I am similarly less-than-impressed. If you click through to the website, you can watch the replay of one of the games mentioned in the article (the one with the clue "invader").
In that instance, the clues all matched 2-3 words, and the winning team got lucky twice (they guessed an unclued word using an unintended correlation, and their opponent guessed a different one of their unclued words.)
You also see a number of instances where the agents continue guessing words for a clue even though they've already gotten enough matches. For instance, in round 2, for the clue "Japan (2)", the blue team guesses sumo and cherry, then goes for a rather tenuous followup guess for round 1's 007 with "ring" (despite having gotten the two clued matches in the first round). A sillier example is in the final round, where the Red Team guesses 3 clues (thereby identifying all nine of their target words), then going ahead and guessing another word.

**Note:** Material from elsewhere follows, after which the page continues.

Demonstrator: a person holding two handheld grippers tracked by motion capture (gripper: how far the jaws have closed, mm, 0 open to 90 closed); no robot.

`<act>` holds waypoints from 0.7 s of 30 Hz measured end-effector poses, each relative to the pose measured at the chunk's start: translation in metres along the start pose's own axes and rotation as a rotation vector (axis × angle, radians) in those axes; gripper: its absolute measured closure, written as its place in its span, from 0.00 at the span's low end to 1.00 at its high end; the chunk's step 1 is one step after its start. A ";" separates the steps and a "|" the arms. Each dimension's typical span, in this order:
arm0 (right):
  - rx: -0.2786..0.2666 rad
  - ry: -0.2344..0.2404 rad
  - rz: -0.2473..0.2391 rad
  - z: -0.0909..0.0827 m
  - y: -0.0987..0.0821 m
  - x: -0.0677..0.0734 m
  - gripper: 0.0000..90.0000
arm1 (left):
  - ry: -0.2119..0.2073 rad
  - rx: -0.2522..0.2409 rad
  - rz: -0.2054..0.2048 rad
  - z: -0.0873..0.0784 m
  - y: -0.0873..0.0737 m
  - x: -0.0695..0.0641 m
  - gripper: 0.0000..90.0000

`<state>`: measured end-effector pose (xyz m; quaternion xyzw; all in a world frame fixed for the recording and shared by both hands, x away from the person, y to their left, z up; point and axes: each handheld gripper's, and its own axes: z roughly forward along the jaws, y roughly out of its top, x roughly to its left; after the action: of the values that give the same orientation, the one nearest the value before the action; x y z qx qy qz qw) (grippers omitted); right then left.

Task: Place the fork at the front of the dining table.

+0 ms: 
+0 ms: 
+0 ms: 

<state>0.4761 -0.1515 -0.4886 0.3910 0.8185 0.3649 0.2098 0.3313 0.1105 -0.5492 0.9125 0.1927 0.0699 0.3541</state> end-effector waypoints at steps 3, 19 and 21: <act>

(For what it's worth, I think "shark" would have been a better guess for another 007 tie-in seeing as there are multiple Bond movies with sharks, but it's also not a match, and again, I wouldn't have gone for a third guess here when there were only two clued words.)
I was wondering about the same. It is possible that the instructions didn’t try to make the gameplay as aggressive as possible. A good model could optimize the separator to make it easy to guess the most words possible. By having access to its own state, it should be possible to reach 5–6 words in most cases. There is an argument for keeping words around that would increase the difficulty of the opponents guessing large/clean separations, so it is possible that optimal play includes simple pairs on occasion. Very interesting application nonetheless.